> Task objective
If a line in the entries below includes the string "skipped", copy it out.

> Dataset records

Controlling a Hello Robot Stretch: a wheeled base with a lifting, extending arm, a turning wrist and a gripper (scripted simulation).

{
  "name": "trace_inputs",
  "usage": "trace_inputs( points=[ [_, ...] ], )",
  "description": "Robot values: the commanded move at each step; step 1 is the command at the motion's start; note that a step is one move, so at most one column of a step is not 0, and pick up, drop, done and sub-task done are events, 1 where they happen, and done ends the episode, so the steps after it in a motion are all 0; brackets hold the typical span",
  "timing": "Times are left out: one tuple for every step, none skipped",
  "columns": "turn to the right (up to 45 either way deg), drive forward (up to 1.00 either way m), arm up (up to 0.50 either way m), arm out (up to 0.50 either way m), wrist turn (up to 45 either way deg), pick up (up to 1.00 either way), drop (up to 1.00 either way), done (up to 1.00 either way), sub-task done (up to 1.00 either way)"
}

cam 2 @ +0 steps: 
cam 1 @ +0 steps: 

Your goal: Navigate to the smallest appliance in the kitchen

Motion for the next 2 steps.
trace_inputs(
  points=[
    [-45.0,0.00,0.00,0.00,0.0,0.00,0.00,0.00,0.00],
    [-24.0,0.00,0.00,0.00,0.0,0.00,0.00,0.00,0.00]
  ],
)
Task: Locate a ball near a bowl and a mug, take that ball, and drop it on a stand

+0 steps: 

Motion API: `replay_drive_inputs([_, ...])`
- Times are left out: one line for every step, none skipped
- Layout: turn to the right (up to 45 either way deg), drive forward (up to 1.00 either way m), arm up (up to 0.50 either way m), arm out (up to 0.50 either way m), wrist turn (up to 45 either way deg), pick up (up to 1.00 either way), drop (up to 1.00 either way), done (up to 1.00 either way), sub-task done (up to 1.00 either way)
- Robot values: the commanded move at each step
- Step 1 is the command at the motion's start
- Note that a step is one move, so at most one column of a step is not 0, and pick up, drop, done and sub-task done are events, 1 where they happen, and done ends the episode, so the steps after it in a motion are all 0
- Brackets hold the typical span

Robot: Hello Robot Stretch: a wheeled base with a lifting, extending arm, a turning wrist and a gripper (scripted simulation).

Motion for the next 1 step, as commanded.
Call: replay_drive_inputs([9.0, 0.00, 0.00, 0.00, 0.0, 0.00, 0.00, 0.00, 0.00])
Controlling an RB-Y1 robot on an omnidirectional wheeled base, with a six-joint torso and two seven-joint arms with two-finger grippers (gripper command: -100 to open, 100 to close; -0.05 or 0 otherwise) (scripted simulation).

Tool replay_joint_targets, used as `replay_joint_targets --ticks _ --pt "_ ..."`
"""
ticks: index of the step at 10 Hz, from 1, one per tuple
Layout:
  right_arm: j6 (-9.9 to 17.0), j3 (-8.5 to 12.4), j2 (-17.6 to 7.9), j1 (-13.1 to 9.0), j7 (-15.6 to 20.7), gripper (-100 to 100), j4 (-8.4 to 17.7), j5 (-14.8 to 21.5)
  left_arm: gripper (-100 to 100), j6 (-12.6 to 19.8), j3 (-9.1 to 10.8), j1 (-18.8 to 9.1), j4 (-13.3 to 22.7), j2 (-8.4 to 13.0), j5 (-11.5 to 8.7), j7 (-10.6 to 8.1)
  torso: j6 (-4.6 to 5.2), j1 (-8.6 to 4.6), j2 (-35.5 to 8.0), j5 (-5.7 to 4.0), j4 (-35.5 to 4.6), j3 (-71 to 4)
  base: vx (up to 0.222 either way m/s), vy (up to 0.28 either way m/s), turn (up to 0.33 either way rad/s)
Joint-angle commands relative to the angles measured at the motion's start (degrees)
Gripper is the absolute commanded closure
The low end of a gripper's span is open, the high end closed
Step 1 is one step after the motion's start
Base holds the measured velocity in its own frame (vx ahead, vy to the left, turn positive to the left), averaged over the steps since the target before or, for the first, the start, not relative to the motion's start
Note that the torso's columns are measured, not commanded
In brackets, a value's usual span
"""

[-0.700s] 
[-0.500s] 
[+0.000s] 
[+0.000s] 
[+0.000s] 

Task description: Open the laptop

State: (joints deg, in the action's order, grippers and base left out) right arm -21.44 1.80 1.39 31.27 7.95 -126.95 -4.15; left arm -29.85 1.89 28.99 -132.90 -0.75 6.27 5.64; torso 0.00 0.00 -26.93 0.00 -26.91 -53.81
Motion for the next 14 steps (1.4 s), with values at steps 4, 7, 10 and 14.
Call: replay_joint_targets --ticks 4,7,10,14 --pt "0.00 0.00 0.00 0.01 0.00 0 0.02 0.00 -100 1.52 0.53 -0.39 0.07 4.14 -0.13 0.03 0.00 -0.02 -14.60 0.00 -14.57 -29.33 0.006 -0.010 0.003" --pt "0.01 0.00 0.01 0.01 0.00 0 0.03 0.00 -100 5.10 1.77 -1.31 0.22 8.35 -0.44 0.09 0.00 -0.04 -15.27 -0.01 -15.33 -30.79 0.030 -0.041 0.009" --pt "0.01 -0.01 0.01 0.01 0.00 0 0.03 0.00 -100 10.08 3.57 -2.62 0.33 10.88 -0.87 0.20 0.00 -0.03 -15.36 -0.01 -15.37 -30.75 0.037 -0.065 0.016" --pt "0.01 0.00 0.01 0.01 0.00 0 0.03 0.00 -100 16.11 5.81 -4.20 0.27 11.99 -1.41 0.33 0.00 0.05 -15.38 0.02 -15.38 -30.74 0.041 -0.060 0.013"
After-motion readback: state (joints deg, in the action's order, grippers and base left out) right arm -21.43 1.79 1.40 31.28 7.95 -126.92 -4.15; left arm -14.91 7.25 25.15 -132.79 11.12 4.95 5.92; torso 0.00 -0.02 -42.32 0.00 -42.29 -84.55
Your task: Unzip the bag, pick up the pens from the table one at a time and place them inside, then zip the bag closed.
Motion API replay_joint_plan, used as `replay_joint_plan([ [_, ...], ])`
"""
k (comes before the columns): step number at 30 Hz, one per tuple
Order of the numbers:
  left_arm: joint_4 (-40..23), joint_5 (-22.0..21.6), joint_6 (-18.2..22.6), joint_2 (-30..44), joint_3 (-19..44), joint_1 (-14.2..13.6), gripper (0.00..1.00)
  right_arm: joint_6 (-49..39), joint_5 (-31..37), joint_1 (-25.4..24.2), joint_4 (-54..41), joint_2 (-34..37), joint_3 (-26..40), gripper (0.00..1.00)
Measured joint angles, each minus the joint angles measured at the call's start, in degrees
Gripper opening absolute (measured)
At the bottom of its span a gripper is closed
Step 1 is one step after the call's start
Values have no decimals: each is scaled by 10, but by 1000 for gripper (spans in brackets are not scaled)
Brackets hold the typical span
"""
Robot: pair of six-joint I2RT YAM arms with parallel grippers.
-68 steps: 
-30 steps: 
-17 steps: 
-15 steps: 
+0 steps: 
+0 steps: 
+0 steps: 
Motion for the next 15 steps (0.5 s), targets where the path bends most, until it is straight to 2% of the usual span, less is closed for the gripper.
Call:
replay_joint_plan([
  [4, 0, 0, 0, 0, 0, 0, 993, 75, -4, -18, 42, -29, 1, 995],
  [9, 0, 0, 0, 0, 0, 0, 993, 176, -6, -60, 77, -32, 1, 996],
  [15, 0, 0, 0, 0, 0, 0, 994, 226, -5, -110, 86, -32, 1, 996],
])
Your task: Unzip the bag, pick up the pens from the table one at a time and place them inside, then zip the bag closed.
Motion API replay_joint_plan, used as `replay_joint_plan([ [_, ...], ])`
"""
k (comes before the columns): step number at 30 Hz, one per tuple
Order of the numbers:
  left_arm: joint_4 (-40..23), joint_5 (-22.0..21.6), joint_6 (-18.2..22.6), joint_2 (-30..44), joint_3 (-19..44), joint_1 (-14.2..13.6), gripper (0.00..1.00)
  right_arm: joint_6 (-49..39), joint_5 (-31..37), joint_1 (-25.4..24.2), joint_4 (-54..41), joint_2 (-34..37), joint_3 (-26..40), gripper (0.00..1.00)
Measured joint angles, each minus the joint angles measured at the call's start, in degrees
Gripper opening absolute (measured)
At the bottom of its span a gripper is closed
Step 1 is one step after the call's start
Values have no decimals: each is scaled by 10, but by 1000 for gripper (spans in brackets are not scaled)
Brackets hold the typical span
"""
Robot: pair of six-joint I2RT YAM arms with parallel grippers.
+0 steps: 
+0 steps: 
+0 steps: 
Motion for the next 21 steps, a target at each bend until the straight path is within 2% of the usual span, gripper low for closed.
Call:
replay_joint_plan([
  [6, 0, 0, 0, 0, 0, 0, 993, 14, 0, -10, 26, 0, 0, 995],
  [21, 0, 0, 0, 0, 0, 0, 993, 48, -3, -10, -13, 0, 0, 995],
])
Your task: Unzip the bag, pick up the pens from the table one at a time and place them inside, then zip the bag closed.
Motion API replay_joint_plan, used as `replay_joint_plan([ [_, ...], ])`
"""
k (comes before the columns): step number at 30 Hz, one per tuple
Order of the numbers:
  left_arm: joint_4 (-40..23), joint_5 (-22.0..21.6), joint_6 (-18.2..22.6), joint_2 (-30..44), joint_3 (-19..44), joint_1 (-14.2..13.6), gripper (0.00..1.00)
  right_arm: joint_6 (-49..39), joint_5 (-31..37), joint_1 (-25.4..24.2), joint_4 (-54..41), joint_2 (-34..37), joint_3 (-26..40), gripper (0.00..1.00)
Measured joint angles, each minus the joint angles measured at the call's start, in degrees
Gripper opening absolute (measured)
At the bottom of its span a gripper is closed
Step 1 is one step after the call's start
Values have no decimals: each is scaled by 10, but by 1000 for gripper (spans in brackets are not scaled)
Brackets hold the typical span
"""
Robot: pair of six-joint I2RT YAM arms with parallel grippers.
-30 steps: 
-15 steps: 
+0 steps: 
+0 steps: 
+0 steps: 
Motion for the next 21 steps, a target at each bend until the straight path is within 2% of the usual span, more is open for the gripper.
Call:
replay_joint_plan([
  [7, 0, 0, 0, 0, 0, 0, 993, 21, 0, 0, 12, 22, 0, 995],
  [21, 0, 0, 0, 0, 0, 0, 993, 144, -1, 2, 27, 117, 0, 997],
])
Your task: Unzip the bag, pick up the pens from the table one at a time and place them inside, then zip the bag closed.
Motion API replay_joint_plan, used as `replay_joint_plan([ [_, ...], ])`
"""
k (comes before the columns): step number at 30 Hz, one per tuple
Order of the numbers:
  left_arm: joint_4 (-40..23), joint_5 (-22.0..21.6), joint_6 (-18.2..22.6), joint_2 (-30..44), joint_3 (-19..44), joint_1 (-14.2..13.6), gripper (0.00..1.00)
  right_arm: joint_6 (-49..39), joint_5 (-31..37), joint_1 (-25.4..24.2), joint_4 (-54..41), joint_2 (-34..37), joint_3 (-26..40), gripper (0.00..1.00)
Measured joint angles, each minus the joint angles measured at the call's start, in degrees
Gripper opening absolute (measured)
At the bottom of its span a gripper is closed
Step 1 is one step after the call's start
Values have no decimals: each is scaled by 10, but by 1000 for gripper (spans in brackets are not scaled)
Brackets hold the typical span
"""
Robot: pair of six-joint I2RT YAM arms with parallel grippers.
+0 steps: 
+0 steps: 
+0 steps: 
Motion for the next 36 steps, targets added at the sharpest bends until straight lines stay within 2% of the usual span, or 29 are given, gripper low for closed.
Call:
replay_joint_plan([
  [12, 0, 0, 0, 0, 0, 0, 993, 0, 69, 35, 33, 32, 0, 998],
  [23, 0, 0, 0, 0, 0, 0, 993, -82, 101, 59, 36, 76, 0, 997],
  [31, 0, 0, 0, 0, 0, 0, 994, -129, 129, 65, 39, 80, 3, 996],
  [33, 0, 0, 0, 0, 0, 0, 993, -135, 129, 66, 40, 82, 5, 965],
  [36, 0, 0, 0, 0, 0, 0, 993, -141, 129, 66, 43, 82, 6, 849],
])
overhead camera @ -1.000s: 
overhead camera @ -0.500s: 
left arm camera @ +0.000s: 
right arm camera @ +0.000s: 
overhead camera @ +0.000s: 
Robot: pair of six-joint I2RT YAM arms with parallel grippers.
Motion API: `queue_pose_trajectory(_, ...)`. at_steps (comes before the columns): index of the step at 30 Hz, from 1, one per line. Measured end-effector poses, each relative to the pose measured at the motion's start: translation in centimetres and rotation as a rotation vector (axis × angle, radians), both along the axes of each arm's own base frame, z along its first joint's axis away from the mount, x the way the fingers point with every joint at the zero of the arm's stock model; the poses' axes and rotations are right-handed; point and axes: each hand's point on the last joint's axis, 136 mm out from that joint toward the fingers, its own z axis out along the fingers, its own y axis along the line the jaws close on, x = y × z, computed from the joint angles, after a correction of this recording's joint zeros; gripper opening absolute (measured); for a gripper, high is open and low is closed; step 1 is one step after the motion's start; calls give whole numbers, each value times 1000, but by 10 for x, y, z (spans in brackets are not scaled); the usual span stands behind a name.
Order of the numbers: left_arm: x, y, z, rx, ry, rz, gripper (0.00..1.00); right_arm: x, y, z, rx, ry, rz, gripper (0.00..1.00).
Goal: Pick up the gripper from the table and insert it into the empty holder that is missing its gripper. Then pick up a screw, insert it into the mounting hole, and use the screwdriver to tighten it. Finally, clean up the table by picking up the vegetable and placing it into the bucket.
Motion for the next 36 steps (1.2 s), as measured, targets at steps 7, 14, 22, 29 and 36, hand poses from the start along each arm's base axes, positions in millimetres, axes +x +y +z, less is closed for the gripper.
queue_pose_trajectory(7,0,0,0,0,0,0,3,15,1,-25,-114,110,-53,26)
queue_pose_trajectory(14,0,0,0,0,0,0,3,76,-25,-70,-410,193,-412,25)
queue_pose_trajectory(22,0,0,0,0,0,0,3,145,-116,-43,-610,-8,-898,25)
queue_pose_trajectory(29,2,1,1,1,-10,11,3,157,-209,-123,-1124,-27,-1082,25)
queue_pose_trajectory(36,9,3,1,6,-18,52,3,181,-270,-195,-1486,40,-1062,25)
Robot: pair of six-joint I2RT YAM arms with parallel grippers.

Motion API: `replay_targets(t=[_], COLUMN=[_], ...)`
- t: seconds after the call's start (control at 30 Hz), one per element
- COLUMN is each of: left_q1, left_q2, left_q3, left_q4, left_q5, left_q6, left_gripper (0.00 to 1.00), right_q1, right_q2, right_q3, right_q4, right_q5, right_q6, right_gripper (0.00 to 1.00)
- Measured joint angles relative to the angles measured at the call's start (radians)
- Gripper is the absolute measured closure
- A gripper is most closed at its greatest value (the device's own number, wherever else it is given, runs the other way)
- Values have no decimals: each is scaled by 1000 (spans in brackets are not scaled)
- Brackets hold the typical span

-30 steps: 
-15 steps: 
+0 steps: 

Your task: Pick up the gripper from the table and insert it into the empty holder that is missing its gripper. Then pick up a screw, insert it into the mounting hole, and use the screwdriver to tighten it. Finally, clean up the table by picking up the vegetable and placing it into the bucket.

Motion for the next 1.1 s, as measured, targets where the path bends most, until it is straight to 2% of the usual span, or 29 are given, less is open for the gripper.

> Exercise result
  "timing": "Times are left out: one tuple for every step, none skipped",
- Times are left out: one line for every step, none skipped

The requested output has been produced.